100の知識より、1つの視点ー研修から、私が学べなくなった理由ー
ーー昨日、認定調査の研修を受けた。
帰り道、私の中に残っていたのは、学びではなかった。疲労だった。
気付けば、私は、そんな帰り道を何年も繰り返している。
新しいことを、学んだからではない。
昨日の自分と、何も変わらなかったからだ。
毎年、同じ言葉。毎年、同じ説明。毎年、同じ確認。
制度にとって、それは、必要なことだろう。
公平であるために。誰が調査をしても、同じ結果になるように。
でも、人の心は「同じ」では、動かないーー。
ー知識は、昨日を繰り返す。

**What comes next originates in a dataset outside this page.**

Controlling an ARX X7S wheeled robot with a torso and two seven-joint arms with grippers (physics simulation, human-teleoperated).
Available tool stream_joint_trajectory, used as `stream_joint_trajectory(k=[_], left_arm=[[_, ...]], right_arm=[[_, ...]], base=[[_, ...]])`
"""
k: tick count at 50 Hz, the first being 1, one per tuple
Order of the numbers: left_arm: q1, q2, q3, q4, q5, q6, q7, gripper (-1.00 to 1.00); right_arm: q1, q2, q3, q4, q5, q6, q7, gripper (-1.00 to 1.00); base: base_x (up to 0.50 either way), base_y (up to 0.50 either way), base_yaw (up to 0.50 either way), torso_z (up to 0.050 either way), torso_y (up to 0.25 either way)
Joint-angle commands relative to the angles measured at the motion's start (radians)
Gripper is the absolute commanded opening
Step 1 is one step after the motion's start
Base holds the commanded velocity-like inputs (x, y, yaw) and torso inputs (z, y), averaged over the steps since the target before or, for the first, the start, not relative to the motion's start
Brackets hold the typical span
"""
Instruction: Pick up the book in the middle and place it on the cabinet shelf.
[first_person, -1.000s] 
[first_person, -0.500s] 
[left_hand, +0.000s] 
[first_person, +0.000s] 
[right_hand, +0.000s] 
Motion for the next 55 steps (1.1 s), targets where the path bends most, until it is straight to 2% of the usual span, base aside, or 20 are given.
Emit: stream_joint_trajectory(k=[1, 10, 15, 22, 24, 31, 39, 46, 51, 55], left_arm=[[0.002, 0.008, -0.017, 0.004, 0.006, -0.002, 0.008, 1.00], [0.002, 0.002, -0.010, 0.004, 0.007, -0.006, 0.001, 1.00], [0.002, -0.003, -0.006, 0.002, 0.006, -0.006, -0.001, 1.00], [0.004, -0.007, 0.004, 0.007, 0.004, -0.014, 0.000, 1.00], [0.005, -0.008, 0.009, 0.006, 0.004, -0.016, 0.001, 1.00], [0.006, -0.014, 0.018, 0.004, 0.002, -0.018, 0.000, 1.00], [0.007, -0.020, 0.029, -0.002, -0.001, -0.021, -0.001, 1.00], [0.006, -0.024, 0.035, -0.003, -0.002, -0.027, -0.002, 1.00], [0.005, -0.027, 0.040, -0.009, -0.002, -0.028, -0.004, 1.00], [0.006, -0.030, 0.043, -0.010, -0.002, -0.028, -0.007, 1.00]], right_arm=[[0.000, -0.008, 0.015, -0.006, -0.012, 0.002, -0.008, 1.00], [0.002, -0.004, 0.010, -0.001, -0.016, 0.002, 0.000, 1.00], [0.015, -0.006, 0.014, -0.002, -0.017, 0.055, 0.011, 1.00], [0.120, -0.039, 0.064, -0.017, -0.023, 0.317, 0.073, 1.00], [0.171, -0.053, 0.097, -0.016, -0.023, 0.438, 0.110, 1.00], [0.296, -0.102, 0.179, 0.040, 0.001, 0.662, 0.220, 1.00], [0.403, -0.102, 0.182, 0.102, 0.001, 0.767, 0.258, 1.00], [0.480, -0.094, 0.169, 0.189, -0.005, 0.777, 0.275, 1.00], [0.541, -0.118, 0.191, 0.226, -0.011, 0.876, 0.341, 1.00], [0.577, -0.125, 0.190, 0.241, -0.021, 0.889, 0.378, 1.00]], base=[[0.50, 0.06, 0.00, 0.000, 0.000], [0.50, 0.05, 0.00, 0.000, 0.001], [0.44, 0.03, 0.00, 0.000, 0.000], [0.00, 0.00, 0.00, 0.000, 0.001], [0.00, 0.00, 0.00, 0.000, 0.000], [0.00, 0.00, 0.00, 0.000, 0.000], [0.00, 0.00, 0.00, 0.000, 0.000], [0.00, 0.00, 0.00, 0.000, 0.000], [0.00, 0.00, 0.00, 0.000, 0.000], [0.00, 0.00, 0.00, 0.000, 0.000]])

学びは、昨日までの自分を書き換えるー
人は「学んだ量」ではなく「昨日までの自分との差」を、学びであると感じます。
昨日までと同じ事を聞けば、知識は維持出来るかもしれません。
しかし「心の地図」は、1ミリも描き変わりません。
だから研修からの帰り道、私に残るのは、学びではなく、疲労だけでした。
人の脳は、変化に反応します。
人の脳は、同じ景色を見ていれば、やがて意識しなくなりますーー。
★同じ音は、雑音になる
☆同じ言葉は、聞き流す
ーー学びも、同じです。変化がなければ「心」は動きません。
ーー人は、知識によって成長するのではない。
昨日までの自分との違いによって、成長を感じる。
1つの言葉が、世界を変えた日。
1冊の本が、人生を変えた日。
1人の人との出逢いで、自分の見ていた景色が変わった日。
私は、その「差分」を学びと呼んでいる。
だから「差分」のない知識は、記憶には残っても、心には残らないーー。
ー学びとは、知識を増やすことではない。昨日まで見えなかった世界が、見えるようになることであるー
学びを重ねてきた人が求めているのは、知っている事を確かめる事ではありません。
昨日まで見えていなかった世界を見せてくれる、1つの視点です。
知識が1つ増えるよりも、世界の見え方が1つ変わる方が、何倍も記憶に残ります。
ーー知識は、世界を増やさない。
世界の説明を増やすだけだ。
世界が広がるのは、見えなかったものが見えた時。
当たり前だと思っていた景色に、別の意味が宿った時。
人はその瞬間、自分の中に新しい景色を手に入れるーー。
ー知識は、世界を説明する。視点は、世界を創り直すー
私は、思います。
学びを重ねてきた人に必要なのは、知識を繰り返す場所ではありません。
経験を揺さぶる場所です。
「正しい答え」を確認するだけでは、人は変わりません。
学びとは、答えを持ち帰る事ではありません。
学びとは、自分への問いを持ち帰る事ですーー。
★情報は、維持できる
☆知識は、維持できる
ーー人を成長させるのは、自分の世界が更新される瞬間なのです。
ーーだから今私が、学びたいのは、答えではない。
昨日まで見えていなかったものが、静かに輪郭を持つ。
私が求めているのは、その瞬間だ。
たった1つの視点は、100の知識よりも、人を遠くまで運ぶことがある。
知識は、積み重なる。けれど視点は、生まれ変わる。
私はもう、情報を集めたいのではない。
昨日とは違う世界を見るために、学びたい。
その1つの差分のために、人は、何度でも学び続けるのだと思うーー。